Alibaba targets US0 billion of cloud, AI revenue in five years as results disappoint

Alibaba targets US$100 billion of cloud, AI revenue in five years as results disappoint


Net income plummeted, hurt in part by heavy spending on promotions to fend off rivals

Published Fri, Mar 20, 2026 · 09:21 AM

ALIBABA Group declared a target of reaching US$100 billion of cloud and AI-related business revenue in five years, setting a high watermark for one of China’s most ambitious artificial intelligence players.

Chief executive officer Eddie Wu proclaimed that goal after his company reported a 67 per cent plunge in quarterly earnings and meagre revenue growth, underscoring the urgency behind Alibaba’s drive to wring more profits out of a swathe of costly AI endeavors.

The company posted a 2 per cent rise in sales to 284.8 billion yuan (S$52.8 billion) for the three months ended December, just shy of the average projection. But net income plummeted — its worst performance since early 2024 — hurt in part by heavy spending on promotions to fend off rivals in commerce.
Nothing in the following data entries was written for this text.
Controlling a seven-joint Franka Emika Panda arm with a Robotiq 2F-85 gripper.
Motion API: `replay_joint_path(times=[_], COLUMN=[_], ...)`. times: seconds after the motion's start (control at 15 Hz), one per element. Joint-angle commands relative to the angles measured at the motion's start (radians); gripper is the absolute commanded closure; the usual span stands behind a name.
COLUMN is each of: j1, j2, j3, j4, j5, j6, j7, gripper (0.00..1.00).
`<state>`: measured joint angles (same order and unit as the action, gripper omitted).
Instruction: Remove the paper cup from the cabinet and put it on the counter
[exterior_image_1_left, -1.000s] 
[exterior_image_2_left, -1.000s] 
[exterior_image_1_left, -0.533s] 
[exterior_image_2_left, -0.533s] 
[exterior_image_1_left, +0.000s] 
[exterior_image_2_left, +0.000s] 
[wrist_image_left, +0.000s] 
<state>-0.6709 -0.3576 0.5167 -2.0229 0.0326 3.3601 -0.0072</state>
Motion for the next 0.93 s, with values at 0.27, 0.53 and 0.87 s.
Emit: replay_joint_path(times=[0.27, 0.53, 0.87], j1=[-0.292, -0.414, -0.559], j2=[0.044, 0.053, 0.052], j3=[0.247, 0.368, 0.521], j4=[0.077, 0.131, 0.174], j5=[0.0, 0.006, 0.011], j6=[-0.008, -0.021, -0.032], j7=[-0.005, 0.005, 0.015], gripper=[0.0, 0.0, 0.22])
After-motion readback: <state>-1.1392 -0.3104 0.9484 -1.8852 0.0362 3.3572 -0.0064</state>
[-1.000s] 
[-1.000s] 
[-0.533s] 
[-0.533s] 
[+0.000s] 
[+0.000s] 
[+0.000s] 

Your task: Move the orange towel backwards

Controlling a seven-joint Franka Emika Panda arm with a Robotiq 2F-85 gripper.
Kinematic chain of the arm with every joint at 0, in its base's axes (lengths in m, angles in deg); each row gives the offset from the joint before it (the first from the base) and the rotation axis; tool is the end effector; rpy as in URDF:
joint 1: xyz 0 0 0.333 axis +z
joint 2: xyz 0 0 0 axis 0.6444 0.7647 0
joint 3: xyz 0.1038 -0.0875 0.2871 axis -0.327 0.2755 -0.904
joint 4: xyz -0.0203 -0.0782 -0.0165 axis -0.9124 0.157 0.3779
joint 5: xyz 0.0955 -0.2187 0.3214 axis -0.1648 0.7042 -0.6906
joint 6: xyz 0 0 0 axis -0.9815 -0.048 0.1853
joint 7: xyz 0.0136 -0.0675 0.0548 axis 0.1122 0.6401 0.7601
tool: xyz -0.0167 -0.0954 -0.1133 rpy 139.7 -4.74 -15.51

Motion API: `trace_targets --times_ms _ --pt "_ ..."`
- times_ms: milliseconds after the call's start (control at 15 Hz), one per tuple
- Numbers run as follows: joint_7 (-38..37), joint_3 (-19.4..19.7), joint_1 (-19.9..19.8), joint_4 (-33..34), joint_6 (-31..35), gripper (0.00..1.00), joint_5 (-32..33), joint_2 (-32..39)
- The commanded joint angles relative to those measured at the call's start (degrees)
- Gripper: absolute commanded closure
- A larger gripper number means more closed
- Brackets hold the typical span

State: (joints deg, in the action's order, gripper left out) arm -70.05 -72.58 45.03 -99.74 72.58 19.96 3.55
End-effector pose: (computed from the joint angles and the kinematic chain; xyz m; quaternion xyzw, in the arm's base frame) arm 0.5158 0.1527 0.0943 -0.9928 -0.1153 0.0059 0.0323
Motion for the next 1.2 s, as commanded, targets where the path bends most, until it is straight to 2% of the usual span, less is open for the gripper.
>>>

Alibaba’s US-listed shares slid 4 per cent in pre-market trading.

The disappointing results show why the company is driving a major restructuring aimed at generating profit off its sprawling AI endeavors.

The company this week launched an agentic AI service known as Wukong for company clients, and hiked prices for its cloud computing and storage services by as much as 34 per cent.

Alibaba is keen to monetise its growing AI portfolio in part to offset losses in its e-commerce business, which is grappling with fierce domestic competition.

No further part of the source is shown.